--- Work to complete ---
Once the line with "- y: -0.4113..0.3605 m" is found in the entries below, repeat it and each following line exactly, up to and including the line with "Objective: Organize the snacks". Add no other lines.

--- Source material Enclosed Below ---

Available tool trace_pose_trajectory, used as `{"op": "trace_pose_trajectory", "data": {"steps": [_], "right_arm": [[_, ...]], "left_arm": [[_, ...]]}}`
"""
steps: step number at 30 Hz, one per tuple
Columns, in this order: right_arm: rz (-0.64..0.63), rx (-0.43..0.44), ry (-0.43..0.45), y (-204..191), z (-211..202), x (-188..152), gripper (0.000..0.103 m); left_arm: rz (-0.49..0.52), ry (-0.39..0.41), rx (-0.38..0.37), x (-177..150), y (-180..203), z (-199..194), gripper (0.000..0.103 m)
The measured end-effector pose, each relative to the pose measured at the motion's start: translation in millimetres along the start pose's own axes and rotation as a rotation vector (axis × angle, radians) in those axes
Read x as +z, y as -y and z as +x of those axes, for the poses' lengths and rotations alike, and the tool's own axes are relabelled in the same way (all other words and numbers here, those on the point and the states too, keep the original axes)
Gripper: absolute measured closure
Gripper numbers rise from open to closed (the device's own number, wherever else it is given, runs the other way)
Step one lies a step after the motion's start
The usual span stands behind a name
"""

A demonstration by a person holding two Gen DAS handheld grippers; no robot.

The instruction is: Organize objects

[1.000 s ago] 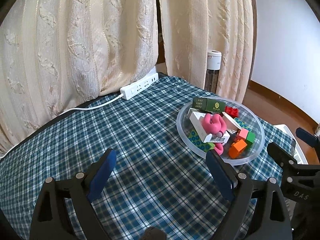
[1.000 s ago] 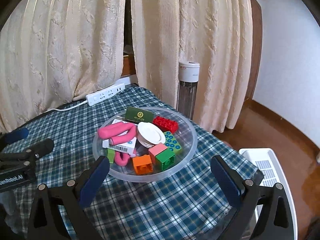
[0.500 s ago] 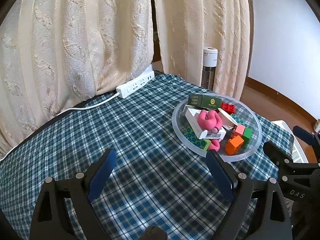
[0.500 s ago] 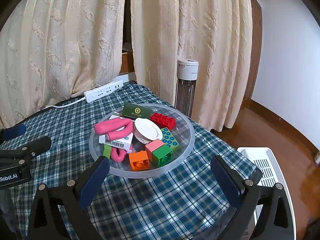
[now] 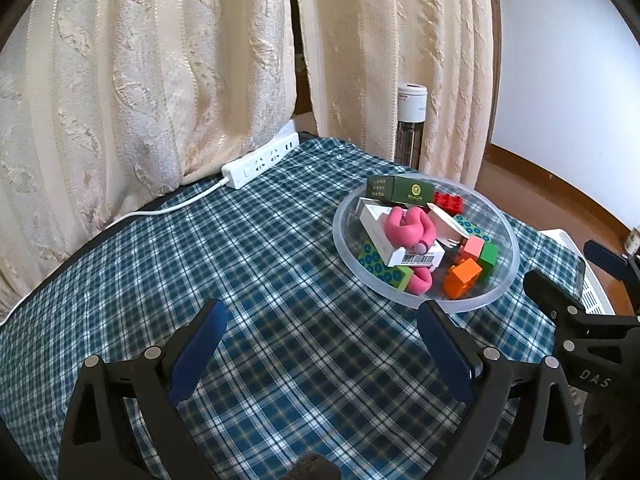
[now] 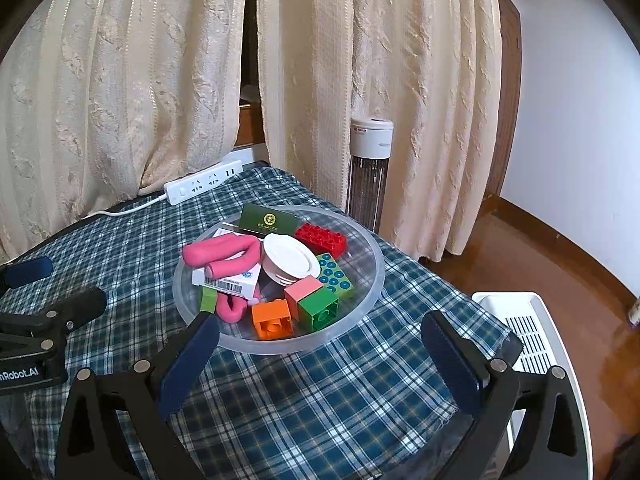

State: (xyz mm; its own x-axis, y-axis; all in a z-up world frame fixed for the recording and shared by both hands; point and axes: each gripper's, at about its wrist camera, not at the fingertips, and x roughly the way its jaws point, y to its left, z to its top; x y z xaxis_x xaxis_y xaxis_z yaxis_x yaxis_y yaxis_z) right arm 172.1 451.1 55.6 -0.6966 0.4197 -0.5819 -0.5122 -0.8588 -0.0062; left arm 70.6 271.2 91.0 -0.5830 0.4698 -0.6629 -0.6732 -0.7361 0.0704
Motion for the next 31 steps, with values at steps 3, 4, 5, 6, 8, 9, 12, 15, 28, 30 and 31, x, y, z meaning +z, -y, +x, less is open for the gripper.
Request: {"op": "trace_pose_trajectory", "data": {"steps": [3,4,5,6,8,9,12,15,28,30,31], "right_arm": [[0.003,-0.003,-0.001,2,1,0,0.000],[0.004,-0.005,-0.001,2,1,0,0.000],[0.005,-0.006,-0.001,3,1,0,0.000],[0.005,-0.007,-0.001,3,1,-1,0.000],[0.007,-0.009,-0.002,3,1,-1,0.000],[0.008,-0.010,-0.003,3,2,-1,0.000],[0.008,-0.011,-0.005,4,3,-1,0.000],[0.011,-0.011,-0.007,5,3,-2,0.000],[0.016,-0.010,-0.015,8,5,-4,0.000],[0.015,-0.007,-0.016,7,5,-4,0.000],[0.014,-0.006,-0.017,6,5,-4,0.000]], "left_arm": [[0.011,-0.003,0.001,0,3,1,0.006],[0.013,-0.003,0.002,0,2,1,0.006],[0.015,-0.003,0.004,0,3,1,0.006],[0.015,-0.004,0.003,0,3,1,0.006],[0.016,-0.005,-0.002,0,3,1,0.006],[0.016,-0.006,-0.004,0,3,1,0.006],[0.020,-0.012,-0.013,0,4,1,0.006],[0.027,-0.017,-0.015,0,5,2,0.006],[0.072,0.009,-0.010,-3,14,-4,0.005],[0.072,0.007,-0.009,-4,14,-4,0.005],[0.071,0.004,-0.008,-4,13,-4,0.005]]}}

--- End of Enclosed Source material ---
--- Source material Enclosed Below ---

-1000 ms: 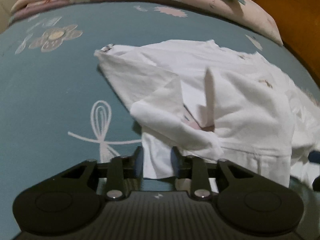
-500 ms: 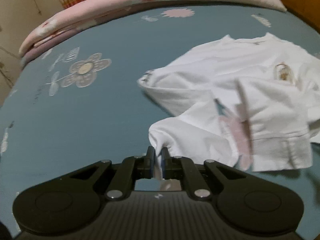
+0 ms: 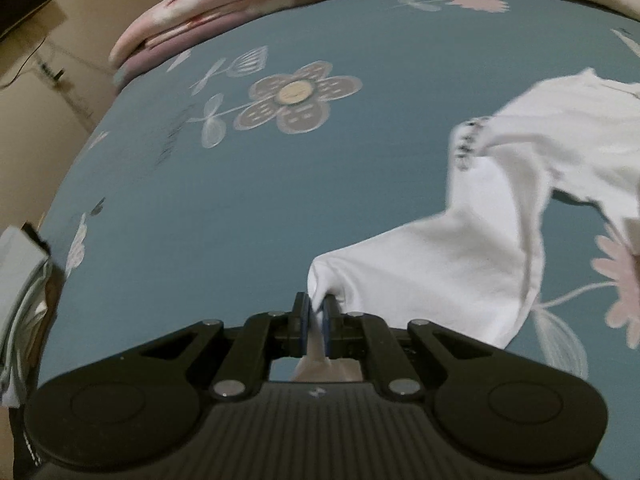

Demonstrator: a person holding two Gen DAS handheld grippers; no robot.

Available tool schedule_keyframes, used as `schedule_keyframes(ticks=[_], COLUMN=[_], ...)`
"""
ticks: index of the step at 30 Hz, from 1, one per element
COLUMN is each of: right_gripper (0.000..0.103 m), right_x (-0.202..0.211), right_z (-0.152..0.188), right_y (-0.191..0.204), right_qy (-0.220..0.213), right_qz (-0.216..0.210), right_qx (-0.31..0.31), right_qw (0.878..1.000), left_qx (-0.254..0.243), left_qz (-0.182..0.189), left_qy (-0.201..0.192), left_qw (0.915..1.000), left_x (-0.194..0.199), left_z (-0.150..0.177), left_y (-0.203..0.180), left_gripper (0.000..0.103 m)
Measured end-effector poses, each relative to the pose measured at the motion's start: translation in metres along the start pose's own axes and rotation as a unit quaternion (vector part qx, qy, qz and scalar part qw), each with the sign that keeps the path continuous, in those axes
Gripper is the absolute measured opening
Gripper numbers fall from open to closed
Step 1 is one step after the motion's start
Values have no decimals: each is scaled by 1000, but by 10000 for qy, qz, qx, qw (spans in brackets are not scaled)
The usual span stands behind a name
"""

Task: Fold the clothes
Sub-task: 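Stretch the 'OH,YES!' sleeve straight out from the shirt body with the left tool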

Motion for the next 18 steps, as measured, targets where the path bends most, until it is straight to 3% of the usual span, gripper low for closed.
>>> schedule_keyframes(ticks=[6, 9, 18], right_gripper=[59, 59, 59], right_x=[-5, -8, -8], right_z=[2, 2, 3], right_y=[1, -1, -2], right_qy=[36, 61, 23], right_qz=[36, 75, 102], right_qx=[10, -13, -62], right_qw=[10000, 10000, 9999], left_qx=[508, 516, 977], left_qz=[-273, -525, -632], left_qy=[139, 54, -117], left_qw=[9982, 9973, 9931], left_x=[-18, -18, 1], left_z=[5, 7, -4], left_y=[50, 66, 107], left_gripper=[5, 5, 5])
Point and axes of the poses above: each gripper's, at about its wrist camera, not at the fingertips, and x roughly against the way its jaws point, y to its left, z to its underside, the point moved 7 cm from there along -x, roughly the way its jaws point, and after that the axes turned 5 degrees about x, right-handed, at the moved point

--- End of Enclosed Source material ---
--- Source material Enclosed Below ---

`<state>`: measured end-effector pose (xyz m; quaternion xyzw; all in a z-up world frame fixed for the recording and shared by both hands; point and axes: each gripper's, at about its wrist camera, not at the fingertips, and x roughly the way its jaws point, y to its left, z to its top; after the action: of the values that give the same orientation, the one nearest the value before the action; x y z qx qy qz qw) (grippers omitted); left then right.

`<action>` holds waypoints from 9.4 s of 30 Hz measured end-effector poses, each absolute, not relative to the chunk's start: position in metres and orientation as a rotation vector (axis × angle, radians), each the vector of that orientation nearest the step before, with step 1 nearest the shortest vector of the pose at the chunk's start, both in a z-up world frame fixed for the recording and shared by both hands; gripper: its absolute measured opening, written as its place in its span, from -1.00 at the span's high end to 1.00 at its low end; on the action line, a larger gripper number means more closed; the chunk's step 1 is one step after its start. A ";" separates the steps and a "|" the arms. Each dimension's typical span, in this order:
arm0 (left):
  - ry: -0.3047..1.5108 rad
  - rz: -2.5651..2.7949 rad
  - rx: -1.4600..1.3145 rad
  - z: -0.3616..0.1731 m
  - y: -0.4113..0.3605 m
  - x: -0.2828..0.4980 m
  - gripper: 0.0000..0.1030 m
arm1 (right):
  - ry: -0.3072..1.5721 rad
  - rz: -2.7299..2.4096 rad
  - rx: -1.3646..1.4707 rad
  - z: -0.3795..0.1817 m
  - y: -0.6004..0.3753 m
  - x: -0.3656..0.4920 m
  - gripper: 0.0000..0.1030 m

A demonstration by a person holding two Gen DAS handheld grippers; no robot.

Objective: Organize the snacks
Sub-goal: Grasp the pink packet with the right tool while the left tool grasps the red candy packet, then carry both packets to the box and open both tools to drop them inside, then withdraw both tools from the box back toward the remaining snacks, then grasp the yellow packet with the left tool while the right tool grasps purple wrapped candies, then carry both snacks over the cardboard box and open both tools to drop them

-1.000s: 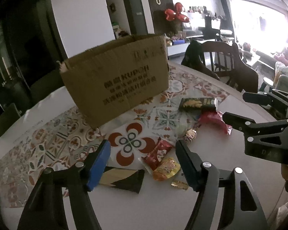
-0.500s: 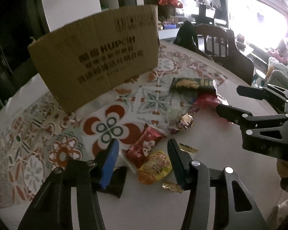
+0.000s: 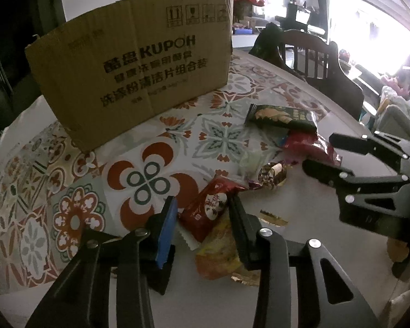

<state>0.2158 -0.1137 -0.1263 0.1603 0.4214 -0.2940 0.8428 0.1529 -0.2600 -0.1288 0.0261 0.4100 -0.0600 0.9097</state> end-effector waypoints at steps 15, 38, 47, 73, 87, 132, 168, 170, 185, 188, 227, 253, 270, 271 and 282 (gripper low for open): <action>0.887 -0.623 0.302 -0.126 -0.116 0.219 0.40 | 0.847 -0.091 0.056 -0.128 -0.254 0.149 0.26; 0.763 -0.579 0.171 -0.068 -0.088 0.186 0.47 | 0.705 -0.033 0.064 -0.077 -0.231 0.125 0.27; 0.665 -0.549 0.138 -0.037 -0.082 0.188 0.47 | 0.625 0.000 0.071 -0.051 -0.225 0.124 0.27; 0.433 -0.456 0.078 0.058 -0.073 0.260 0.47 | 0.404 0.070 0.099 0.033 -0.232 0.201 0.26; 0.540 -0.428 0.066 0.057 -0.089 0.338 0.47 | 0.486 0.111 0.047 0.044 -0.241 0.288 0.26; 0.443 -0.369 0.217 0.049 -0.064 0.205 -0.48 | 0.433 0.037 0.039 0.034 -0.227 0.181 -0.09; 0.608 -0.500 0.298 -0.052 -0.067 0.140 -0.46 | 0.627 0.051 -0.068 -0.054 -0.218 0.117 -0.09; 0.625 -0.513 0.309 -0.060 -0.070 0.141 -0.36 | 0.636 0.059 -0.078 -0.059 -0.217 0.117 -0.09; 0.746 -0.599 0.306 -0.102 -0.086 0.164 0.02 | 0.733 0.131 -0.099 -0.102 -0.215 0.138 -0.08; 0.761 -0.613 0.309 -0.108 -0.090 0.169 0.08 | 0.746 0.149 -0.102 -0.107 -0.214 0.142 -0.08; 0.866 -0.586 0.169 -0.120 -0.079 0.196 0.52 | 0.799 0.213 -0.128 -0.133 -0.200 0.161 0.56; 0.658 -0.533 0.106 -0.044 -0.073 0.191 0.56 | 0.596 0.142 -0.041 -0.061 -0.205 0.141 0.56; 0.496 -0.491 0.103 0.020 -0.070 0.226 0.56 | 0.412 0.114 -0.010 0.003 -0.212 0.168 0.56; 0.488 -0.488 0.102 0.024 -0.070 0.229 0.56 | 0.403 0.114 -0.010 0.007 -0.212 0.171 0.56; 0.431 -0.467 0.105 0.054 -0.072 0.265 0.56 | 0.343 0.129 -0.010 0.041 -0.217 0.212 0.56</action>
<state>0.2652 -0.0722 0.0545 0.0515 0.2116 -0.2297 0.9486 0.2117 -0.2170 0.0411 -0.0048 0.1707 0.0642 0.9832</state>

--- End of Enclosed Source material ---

--- Exercise output ---
  - y: -0.4113..0.3605 m
  - x: -0.2828..0.4980 m
  - gripper: 0.0000..0.1030 m
arm1 (right):
  - ry: -0.3072..1.5721 rad
  - rz: -2.7299..2.4096 rad
  - rx: -1.3646..1.4707 rad
  - z: -0.3795..0.1817 m
  - y: -0.6004..0.3753 m
  - x: -0.3656..0.4920 m
  - gripper: 0.0000..0.1030 m

A demonstration by a person holding two Gen DAS handheld grippers; no robot.

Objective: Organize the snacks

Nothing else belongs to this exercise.